Elle revint avec les cylindres et la pompe et s’allongea cuisses écartées. Je posais le plus petit sur son clito et le pompais jusqu’à ce qu’il épouse tout le récipient. Même traitement pour sa vulve.


— Je répèterai ça plusieurs fois jusqu’à ce soir. Maintenant, mets-toi à quatre pattes.


Avec patience mais sans grandes difficultés j’enfonçais un plug de bonne taille dans son anus.


— Celui-ci à garder jusqu’à ton lavement.


Toutes les demi-heures, je retirai les cylindres pour les remettre plus tard. Après trois fois, sa chatte comme son clito étaient comme botoxés et ballotaient à chacun de ses pas. Elle n’émit pas un son, se laissa faire avec une résignation consentante.


— Tu placeras tous l’équipement sur la table du salon après ça rejoins-moi dans la salle de bain.


Habituée à la maniaquerie de Louis, elle déposa tout dans un ordre parfait et en respectant la fonction de chacun ; les pinces avec les poids, le fouet avec la badine et la brosse, etc…

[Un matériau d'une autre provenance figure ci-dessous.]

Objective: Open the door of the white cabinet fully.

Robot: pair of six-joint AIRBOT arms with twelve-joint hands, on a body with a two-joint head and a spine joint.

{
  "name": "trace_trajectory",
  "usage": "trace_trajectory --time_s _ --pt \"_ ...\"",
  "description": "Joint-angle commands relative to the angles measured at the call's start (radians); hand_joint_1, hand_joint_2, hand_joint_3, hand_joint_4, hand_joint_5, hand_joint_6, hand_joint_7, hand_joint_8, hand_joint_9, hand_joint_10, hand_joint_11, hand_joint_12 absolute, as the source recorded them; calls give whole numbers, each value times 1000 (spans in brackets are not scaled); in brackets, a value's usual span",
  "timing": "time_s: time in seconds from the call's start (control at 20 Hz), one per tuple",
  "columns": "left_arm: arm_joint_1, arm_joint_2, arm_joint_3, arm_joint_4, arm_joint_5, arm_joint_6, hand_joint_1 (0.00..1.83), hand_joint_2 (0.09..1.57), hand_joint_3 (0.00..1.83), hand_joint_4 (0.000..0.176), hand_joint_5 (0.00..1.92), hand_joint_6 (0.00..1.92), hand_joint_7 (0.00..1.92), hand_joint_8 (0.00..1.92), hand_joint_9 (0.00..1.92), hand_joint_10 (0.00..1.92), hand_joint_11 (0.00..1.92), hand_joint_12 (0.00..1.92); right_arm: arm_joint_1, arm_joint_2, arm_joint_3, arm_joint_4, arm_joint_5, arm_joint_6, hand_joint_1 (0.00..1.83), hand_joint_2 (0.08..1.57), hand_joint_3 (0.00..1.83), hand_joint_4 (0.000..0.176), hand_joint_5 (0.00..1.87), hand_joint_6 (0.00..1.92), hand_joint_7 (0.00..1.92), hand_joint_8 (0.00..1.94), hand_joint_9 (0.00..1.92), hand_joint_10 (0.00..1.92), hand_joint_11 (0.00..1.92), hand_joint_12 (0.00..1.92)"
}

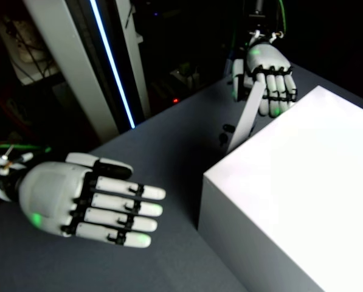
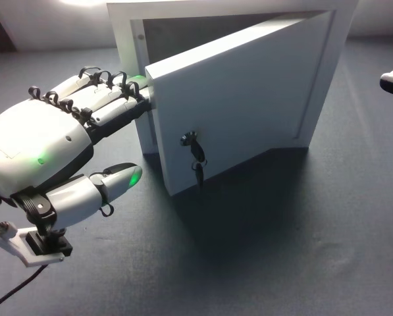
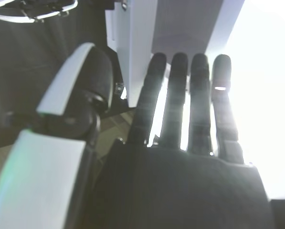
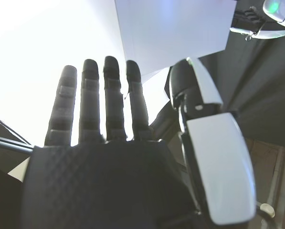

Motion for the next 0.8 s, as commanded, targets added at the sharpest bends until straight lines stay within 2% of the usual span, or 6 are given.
trace_trajectory --time_s 0.0,0.05,0.2,0.4,0.55,0.75 --pt "-12 -7 -5 17 -121 -10 292 1510 0 0 153 5 127 6 192 11 0 737 2 0 6 21 127 12 634 1334 3 0 339 0 338 0 253 1 93 157" --pt "-13 -8 -5 20 -120 -13 296 1512 0 0 134 4 98 7 150 12 0 604 2 0 7 21 127 12 637 1332 2 0 345 2 340 1 253 1 90 155" --pt "-20 -15 -5 33 -109 -18 293 1508 0 0 154 9 105 4 143 2 0 624 2 0 7 22 127 12 602 1331 1 4 346 1 354 5 269 5 104 152" --pt "-37 -25 -4 64 -89 -22 227 1526 5 0 111 5 82 3 68 6 0 289 2 0 8 22 127 12 616 1329 0 8 347 1 336 0 253 0 96 145" --pt "-43 -37 2 81 -74 -39 333 1526 0 0 141 1 106 4 88 5 0 316 2 0 9 22 127 12 628 1320 0 4 353 3 340 4 255 4 107 148" --pt "-58 -57 11 120 -49 -67 382 1500 0 0 212 1 195 3 186 4 2 541 2 0 10 21 127 12 589 1315 0 25 356 2 339 2 241 0 71 132"
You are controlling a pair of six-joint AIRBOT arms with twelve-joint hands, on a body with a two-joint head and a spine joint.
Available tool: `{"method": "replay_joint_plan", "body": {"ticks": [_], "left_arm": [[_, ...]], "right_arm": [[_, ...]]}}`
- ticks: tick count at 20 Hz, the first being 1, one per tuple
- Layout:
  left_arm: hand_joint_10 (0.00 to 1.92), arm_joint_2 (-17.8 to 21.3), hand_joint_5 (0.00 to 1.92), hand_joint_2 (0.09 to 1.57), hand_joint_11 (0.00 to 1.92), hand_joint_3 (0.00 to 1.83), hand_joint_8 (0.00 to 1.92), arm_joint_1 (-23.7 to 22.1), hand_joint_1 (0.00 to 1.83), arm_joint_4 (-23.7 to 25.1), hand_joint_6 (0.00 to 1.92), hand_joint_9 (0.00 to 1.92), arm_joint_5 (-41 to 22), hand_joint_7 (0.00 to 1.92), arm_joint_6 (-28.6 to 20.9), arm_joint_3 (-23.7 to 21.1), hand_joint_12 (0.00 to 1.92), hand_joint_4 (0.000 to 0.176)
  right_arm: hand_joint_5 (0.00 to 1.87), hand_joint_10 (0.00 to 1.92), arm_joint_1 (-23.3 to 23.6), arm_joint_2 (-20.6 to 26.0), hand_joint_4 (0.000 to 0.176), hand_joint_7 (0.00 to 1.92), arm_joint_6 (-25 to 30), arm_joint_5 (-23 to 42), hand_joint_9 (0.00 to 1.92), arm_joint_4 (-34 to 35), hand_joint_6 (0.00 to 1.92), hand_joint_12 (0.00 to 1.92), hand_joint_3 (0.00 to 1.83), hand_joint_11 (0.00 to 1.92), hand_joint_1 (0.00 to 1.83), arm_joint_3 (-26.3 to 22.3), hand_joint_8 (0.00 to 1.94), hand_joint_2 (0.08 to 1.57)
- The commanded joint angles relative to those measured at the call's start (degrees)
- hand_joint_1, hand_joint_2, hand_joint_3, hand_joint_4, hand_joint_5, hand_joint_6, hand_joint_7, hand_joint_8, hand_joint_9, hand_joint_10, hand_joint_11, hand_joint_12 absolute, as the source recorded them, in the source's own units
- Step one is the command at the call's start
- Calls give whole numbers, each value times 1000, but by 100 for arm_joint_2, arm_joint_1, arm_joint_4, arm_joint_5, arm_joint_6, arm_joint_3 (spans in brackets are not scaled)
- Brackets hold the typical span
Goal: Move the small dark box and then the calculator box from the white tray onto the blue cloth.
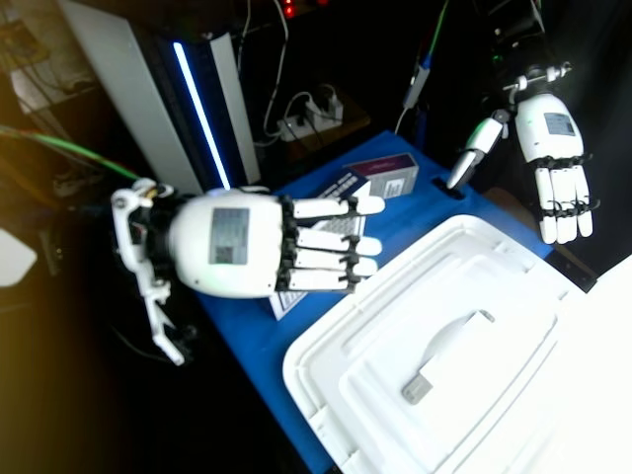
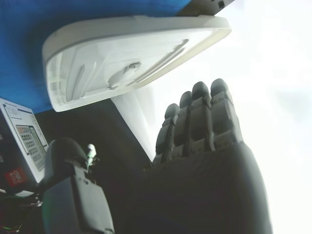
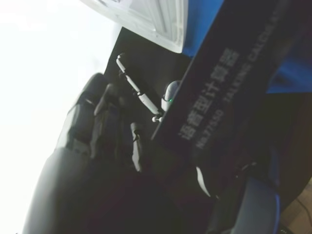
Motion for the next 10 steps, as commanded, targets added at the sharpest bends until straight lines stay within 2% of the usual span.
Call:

La poche remplie d’eau tiède dans une main, j’attendis qu’elle retire son plug pour enfoncer la canule. L’eau écoulée, je la laissai un moment jusqu’à lui donner l’ordre d’aller se vider et de revenir ensuite.


— Tu t’es essuyée ?

— Oui et rincée.


Je remis le plug que je fis jouer ; Justine arriverait dans peu de temps.


— Je te rappelle les règles, tu ne parles que si on s’adresse à toi, tu as l’interdiction de te caresser, tu nous regardes et tu ne fais rien sauf à ce que je te donne un ordre ou que je fasse un geste d’invitation. C’est clair ?

— Oui c’est clair.


Ses lèvres gonflées qui ne pouvaient être contenues sortaient des bords élastiques de sa culotte qu’elle portait à l’envers. Allongée jambes repliées sur la table basse, cette mise en scène plongerait Justine immédiatement dans l’esprit de notre soirée.